Exercise prompt: Which lines of the entries contain the string "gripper"? Copy each of them.

Data records:
.....

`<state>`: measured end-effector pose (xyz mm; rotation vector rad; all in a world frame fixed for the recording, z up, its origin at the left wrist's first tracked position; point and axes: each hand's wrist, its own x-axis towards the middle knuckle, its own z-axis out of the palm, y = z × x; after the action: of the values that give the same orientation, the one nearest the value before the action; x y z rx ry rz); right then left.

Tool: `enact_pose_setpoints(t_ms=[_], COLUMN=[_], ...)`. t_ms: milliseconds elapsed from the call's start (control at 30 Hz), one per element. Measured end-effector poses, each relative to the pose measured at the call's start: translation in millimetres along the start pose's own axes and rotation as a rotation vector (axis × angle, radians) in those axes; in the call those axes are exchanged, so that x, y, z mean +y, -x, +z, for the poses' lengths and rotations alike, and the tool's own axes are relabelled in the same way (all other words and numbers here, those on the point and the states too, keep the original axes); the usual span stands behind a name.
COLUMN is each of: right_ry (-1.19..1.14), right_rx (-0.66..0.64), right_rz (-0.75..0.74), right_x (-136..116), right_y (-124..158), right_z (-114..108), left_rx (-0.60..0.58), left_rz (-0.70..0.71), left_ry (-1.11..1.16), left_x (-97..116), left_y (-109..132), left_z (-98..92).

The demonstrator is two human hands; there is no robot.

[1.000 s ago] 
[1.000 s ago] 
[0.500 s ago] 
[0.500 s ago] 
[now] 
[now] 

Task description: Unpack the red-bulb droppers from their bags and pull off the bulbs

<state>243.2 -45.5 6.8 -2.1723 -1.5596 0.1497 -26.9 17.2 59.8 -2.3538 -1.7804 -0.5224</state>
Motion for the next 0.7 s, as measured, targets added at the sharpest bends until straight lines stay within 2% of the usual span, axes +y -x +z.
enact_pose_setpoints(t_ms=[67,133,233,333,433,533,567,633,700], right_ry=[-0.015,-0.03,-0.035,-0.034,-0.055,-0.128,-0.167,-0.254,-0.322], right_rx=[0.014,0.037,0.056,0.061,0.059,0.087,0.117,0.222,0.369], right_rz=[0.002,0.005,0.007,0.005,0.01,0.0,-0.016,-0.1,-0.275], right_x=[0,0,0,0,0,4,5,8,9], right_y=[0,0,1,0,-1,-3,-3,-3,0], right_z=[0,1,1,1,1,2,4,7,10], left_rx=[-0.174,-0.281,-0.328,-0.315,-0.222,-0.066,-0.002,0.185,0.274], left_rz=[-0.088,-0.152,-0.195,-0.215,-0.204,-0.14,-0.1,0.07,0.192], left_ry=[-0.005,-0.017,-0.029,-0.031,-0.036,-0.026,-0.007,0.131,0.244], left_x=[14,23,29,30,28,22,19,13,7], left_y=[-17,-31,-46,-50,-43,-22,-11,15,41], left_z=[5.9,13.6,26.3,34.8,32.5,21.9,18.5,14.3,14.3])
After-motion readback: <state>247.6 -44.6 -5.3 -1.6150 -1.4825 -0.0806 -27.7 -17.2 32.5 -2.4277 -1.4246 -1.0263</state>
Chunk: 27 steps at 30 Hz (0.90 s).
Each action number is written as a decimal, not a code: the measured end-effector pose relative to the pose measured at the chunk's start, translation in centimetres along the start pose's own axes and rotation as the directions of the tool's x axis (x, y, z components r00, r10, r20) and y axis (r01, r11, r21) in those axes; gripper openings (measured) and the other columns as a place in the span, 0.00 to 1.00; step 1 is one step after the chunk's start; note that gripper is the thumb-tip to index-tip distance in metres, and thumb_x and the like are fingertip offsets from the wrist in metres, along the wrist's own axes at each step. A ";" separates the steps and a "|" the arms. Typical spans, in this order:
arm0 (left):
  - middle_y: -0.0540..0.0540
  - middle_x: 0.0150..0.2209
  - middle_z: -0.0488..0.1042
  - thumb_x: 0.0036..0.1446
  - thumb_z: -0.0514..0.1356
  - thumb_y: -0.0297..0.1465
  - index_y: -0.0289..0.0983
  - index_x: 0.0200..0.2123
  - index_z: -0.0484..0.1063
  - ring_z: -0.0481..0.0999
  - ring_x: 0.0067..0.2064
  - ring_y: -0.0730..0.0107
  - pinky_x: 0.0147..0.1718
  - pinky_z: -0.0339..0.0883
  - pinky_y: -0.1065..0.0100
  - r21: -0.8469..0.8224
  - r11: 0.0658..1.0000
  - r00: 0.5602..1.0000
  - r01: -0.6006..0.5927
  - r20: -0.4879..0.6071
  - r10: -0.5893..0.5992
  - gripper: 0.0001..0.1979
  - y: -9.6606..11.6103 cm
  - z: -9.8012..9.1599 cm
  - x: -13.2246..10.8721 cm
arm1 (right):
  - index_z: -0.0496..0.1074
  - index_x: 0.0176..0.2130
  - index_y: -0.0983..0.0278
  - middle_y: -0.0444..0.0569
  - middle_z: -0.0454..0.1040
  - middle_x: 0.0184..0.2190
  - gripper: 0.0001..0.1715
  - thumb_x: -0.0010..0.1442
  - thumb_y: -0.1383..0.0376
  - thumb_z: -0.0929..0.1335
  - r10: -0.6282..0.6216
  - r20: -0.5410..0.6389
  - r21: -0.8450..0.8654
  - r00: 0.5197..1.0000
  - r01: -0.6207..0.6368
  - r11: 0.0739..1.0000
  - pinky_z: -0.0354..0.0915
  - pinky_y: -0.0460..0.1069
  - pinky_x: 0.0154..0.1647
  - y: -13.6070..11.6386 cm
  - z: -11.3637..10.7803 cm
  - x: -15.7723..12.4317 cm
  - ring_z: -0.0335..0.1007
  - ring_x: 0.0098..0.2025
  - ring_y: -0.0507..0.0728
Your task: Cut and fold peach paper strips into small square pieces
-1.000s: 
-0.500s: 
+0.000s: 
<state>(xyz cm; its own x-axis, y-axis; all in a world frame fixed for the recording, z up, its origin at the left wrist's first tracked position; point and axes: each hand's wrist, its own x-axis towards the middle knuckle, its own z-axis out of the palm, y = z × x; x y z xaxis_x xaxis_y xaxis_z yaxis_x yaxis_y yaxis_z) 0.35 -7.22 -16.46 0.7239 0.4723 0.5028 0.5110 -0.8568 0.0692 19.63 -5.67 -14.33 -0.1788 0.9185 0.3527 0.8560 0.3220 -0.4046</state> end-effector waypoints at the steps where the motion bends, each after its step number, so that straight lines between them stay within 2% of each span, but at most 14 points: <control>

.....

Solution to this task:
Each action number is written as a decimal, not a code: the measured end-effector pose relative to the pose measured at the chunk's start, translation in centimetres along the start pose's own axes and rotation as the directions of the tool's x axis (x, y, z components r00, r10, r20) and y axis (r01, r11, r21) in those axes; gripper openings (measured) and the other columns as a place in the span, 0.00 to 1.00; step 1 is one step after the chunk's start; note that gripper is the thumb-tip to index-tip distance in metres, and thumb_x and the like are fingertip offsets from the wrist in metres, along the wrist's own axes at each step. A ";" separates the steps and a "|" the arms. Typical spans, in this order:
  - gripper: 0.0001..0.1979
  - gripper: 0.0001..0.1715

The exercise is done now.